-- Opening Marker --
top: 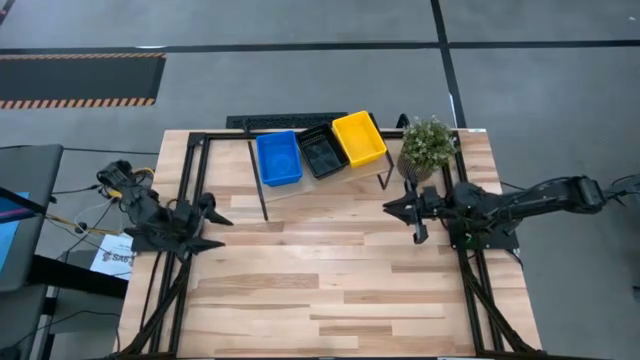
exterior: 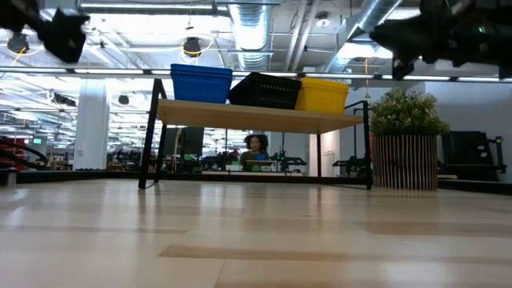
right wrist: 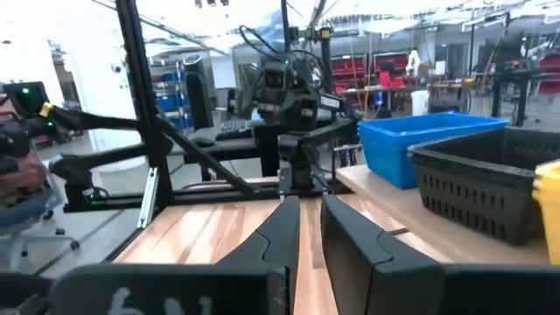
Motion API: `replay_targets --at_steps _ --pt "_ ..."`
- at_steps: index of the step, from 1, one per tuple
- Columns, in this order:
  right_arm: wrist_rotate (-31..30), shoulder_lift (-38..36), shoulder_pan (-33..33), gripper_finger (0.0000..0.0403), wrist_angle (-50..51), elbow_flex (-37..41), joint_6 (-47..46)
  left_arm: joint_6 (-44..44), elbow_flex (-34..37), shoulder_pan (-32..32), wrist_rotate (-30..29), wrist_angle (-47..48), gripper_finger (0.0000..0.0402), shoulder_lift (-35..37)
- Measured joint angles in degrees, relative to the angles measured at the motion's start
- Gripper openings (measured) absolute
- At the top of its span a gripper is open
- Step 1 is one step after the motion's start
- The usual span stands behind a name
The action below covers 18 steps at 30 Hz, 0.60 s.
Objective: Stack baskets on shelf by color
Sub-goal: Return to Home Position
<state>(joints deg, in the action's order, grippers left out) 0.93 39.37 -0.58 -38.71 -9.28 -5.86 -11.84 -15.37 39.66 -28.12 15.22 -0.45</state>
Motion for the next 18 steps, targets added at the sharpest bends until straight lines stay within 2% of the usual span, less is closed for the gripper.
replay_targets --at_steps 2,6,9,12,18 --pt "-0.2 0.0 -0.1 0.0072 -3.2 2.5 0.6 -2.6 1.9 0.0 1.5 1.4 0.0265 0.4" --pt "-0.6 0.0 -0.4 0.0072 -12.7 8.6 -0.4 -5.2 7.2 0.0 5.2 -4.6 0.0265 0.4" --pt "-1.2 0.4 -1.2 0.0072 -11.3 8.7 -1.5 -5.2 12.2 0.0 8.2 -11.5 0.0265 0.3" --pt "-1.7 0.3 -1.4 0.0072 -11.8 8.7 -1.4 -4.5 13.9 0.0 12.0 -17.8 0.0265 -0.7" --pt "-3.6 0.3 0.0 0.0072 -9.3 8.7 -2.1 -4.0 13.9 0.0 20.2 -15.2 0.0265 -0.9"
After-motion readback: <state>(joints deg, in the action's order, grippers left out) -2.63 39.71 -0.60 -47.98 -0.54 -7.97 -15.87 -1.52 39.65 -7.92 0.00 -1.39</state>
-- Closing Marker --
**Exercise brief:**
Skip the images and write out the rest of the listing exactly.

**Task answer:**
top: 
exterior: 
right wrist: 
Motion API: `replay_targets --at_steps _ --pt "_ ..."`
- at_steps: index of the step, from 1, one per tuple
- Columns, in this order:
  right_arm: wrist_rotate (-31..30), shoulder_lift (-38..36), shoulder_pan (-33..33), gripper_finger (0.0000..0.0403), wrist_angle (-50..51), elbow_flex (-37..41), joint_6 (-47..46)
  left_arm: joint_6 (-44..44), elbow_flex (-34..37), shoulder_pan (-32..32), wrist_rotate (-30..29), wrist_angle (-47..48), gripper_finger (0.0000..0.0402), shoulder_lift (-35..37)
- Measured joint angles in degrees, relative to the angles measured at the motion's start
- Gripper openings (measured) absolute
- At the top of its span a gripper is open
- Step 1 is one step after the motion's start
- The usual span stands behind a name
The action below covers 18 steps at 30 Hz, 0.60 s.
Objective: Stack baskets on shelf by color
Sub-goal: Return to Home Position
<state>(joints deg, in the action's order, grippers left out) 0.93 39.37 -0.58 -38.71 -9.28 -5.86 -11.84 -15.37 39.66 -28.12 15.22 -0.45</state>
Motion for the next 18 steps, targets added at the sharpest bends until straight lines stay within 2% of the usual span, less is closed for the gripper.
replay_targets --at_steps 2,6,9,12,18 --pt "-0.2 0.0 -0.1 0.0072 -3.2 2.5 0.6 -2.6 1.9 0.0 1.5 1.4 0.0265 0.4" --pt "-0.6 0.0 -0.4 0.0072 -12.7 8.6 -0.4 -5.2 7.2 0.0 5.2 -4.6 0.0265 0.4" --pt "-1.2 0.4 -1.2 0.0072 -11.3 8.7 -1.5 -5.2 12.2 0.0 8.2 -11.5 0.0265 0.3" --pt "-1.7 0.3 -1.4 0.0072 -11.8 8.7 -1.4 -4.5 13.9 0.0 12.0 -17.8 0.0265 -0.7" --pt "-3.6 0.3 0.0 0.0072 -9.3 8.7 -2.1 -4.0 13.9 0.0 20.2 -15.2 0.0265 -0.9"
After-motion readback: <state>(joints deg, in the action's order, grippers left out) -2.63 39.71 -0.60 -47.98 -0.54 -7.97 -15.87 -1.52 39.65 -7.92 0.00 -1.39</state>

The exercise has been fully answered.